* **Material provided**
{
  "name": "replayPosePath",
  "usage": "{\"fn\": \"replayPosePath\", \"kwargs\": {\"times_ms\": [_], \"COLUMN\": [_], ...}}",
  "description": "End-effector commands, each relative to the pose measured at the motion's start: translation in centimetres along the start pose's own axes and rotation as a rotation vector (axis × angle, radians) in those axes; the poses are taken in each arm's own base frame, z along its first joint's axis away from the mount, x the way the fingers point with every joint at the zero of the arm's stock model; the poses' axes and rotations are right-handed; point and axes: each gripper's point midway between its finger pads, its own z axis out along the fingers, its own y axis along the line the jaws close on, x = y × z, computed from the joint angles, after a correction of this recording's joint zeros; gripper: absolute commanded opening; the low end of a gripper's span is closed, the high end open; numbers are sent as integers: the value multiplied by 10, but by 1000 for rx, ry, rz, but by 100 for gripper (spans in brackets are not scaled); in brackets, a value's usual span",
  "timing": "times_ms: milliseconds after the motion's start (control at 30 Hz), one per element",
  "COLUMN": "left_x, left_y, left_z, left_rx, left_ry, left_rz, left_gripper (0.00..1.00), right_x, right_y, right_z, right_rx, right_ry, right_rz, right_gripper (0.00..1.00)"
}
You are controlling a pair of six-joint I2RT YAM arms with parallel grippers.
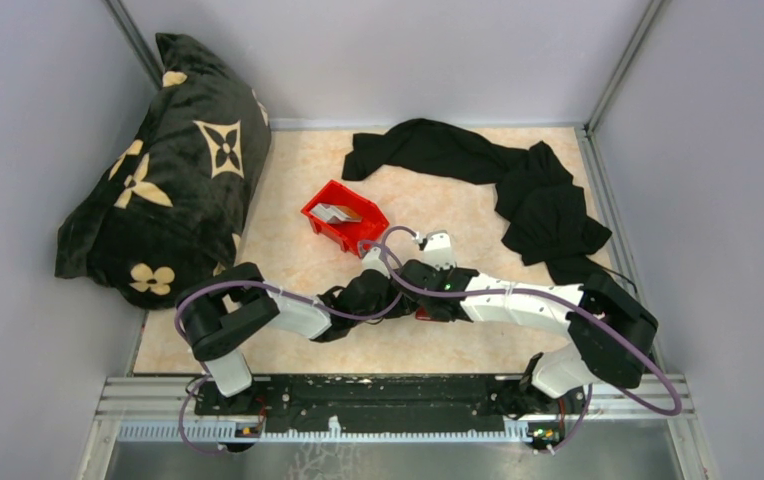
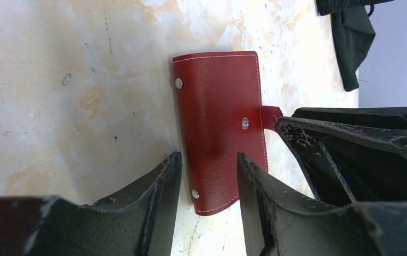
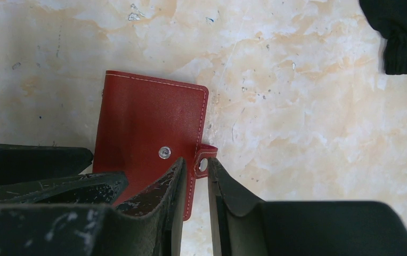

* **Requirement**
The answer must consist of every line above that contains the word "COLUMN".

* **Result for this exercise**
  "usage": "{\"fn\": \"replayPosePath\", \"kwargs\": {\"times_ms\": [_], \"COLUMN\": [_], ...}}",
  "COLUMN": "left_x, left_y, left_z, left_rx, left_ry, left_rz, left_gripper (0.00..1.00), right_x, right_y, right_z, right_rx, right_ry, right_rz, right_gripper (0.00..1.00)"

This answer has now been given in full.